Task to carry out: Nothing but the line containing "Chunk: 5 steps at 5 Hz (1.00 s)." and the lines that follow it to the end of the material below should appear in the answer, each copied exactly.

>>>

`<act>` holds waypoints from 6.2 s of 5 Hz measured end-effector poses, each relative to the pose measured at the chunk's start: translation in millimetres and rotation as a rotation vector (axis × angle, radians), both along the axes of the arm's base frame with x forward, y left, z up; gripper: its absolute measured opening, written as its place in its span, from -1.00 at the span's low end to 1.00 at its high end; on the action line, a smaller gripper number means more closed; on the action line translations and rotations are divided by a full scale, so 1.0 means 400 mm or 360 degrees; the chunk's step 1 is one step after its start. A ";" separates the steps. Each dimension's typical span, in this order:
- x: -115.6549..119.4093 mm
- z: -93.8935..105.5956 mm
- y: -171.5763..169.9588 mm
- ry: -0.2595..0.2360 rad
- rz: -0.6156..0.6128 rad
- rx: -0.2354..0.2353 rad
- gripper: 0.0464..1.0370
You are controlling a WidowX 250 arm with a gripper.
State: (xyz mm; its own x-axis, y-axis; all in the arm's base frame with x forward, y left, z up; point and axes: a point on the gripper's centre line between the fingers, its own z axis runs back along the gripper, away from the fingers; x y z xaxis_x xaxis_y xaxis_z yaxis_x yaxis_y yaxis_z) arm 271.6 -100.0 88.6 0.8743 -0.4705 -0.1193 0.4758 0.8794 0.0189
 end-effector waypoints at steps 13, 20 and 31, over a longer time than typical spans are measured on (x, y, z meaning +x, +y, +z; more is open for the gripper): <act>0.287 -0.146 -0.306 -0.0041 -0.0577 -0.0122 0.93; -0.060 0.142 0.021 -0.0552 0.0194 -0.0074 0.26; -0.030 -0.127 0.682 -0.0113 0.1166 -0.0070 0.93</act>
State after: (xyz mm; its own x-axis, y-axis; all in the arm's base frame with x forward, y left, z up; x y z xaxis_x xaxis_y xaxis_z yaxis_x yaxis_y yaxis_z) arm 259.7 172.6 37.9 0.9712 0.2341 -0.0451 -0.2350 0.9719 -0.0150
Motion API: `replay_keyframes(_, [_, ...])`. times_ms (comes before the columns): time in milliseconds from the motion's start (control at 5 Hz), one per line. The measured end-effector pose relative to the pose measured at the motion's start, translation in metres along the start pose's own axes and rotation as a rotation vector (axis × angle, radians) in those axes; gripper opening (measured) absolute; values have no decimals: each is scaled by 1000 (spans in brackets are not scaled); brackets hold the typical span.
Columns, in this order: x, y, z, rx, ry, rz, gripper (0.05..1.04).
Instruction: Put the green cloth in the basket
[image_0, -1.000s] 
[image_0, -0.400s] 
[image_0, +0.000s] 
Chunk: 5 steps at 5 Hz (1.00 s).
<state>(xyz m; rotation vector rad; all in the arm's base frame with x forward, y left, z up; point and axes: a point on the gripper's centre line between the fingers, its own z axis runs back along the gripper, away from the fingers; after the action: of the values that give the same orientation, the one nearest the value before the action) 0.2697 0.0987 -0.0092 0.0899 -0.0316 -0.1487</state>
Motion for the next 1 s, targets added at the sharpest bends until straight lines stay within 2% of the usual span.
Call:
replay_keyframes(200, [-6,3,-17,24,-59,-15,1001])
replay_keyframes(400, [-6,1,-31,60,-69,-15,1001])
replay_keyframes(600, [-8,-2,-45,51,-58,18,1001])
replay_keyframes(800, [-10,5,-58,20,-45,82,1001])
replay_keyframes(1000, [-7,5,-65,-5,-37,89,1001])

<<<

Response for this exercise:
Chunk: 5 steps at 5 Hz (1.00 s).
<state>(xyz m; rotation vector rad; all in the arm's base frame with x forward, y left, z up; point and axes: a point on the gripper's centre line between the fingers, its own z axis runs back along the gripper, away from the fingers; after the action: of the values that give the same orientation, the one nearest the value before the action) 0.2697 0.0987 -0.0092 0.0899 -0.0316 -0.1487</state>
Motion for the next 1 s, targets added at the sharpest bends until straight lines stay within 2% of the usual span.
Call:
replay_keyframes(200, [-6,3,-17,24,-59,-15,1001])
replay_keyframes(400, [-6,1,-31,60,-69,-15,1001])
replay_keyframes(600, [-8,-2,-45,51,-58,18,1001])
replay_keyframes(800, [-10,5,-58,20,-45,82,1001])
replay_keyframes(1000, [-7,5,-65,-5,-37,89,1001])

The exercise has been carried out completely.